**Work to complete:**
Everything from the line containing "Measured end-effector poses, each" to the end of the listing is to be set down exactly, both ends included, and nothing before it.

**Input data:**
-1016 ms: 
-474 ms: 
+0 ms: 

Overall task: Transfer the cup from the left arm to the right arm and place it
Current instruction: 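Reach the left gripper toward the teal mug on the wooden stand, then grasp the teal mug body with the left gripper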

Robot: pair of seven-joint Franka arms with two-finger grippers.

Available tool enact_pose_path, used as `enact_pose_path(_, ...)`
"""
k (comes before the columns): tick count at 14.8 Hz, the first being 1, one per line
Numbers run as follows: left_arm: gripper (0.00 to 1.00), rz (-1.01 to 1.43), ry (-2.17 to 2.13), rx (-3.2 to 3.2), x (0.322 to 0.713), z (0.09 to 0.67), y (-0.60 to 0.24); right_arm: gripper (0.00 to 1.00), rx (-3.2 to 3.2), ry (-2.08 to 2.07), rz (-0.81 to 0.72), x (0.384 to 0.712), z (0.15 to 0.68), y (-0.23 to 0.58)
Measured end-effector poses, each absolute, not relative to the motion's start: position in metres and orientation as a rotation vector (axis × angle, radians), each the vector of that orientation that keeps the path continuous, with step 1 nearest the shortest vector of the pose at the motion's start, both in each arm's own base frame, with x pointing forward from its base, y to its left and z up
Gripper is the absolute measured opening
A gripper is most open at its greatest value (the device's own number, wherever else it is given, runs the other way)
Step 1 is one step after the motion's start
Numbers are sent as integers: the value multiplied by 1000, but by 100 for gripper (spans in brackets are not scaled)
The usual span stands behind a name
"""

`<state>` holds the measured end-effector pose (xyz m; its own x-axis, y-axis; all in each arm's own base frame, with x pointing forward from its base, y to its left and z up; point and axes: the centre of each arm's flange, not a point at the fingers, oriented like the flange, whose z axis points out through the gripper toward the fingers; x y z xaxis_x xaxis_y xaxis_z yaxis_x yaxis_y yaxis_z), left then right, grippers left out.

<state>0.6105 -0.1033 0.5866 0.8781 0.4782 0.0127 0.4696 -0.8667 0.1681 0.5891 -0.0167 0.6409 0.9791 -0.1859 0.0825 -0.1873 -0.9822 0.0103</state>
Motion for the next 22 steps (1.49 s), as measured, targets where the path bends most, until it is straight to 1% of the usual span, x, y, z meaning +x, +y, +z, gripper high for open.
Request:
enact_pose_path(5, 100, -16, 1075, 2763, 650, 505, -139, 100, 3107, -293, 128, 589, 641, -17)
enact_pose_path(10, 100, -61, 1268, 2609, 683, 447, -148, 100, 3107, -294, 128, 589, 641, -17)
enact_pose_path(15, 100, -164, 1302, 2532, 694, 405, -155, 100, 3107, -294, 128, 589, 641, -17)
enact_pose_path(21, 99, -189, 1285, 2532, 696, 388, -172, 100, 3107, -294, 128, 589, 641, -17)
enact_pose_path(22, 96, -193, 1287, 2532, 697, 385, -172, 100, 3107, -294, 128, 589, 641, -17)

**Exercise result:**
Measured end-effector poses, each absolute, not relative to the motion's start: position in metres and orientation as a rotation vector (axis × angle, radians), each the vector of that orientation that keeps the path continuous, with step 1 nearest the shortest vector of the pose at the motion's start, both in each arm's own base frame, with x pointing forward from its base, y to its left and z up
Gripper is the absolute measured opening
A gripper is most open at its greatest value (the device's own number, wherever else it is given, runs the other way)
Step 1 is one step after the motion's start
Numbers are sent as integers: the value multiplied by 1000, but by 100 for gripper (spans in brackets are not scaled)
The usual span stands behind a name
"""

`<state>` holds the measured end-effector pose (xyz m; its own x-axis, y-axis; all in each arm's own base frame, with x pointing forward from its base, y to its left and z up; point and axes: the centre of each arm's flange, not a point at the fingers, oriented like the flange, whose z axis points out through the gripper toward the fingers; x y z xaxis_x xaxis_y xaxis_z yaxis_x yaxis_y yaxis_z), left then right, grippers left out.

<state>0.6105 -0.1033 0.5866 0.8781 0.4782 0.0127 0.4696 -0.8667 0.1681 0.5891 -0.0167 0.6409 0.9791 -0.1859 0.0825 -0.1873 -0.9822 0.0103</state>
Motion for the next 22 steps (1.49 s), as measured, targets where the path bends most, until it is straight to 1% of the usual span, x, y, z meaning +x, +y, +z, gripper high for open.
Request:
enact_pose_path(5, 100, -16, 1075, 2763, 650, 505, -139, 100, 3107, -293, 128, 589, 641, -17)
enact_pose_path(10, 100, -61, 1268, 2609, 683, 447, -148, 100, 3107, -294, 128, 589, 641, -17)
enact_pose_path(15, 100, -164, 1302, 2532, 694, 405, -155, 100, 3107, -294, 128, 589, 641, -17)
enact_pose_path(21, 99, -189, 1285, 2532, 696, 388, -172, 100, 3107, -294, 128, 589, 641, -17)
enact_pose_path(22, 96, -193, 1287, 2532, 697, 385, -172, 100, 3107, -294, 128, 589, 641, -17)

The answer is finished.